Date/Time
Date(s) - 1 Oct 2015
4:30 PM - 6:00 PM
Location
Amado Recital Hall, Irvine Auditorium
Category(ies) No Categories
Thursday, 10/1/15 | W. F. Vande Walle, Professor of Japanese Studies, Katholieke Universiteit Leuven – “From Herbals to Natural History: The Case of Tokugawa Japan”
4:30-6:00 PM, Amado Recital Hall, Irvine Auditorium
Reception to follow in Cafe 58
Before the sixteenth century, herbalists and phytographers relied on Greek and Roman texts, notably Dioscorides’ De materia medica, rather than on empirical observation. When Renaissance botanists tried to correlate Dioscorides’ plant descriptions to the reality of their native floras, they found many discrepancies. Thus they realized that their compass was not reliable, and classical authority had to be supplanted by empirical scrutiny. German botanists were the first to initiate this paradigm shift, followed by their colleagues in the Low Countries, among others Rembert Dodoens (1516/17-1585). The herbals they produced gradually shifted their focus from healing to inventorying, thus helping to lay the foundation for the development of natural history.

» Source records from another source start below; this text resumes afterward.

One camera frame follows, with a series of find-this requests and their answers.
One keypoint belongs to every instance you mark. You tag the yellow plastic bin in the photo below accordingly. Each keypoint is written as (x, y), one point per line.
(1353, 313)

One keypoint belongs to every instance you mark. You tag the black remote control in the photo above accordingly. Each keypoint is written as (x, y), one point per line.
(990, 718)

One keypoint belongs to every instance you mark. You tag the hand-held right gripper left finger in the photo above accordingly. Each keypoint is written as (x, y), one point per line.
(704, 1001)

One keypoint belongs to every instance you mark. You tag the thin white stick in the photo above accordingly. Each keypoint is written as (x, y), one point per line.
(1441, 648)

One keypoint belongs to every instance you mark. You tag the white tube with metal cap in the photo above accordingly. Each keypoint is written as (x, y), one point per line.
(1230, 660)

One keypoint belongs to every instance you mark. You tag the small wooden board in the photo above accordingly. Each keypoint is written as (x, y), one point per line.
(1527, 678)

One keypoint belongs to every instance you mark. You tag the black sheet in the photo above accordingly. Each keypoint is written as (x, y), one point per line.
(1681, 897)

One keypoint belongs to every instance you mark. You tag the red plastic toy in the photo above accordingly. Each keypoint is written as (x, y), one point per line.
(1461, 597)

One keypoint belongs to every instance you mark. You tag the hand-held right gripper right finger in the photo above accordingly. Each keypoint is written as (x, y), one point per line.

Herbal studies in Japan, like many other fields of science, were based on knowledge transmitted from China. Some polymaths, including Kaibara Ekiken (1630-1714) and 平賀源内 (1728-1779), to some extent inspired by Dodoens’ herbal and Jan Jonsten’s (1603-1675) works on natural history, started questioning this classical authority and stressed the need for empirical study, thus generating a paradigm shift that was analogous to the one made in the West. However, while in the West the herbal tradition represented by Dodoens was superseded by natural history, in Japan both traditions co-existed for a long time. While in the 1820’s the integral translation of Dodoens’ herbal was under way, Itô Keisuke (1803-1901) was preparing the first introduction of the Linnaean system in Japan. His comprehensive presentation of the Linnaean system, Nihon sanbutsushi 日本産物志 was only published in 1873, five years after the Meiji Restoration.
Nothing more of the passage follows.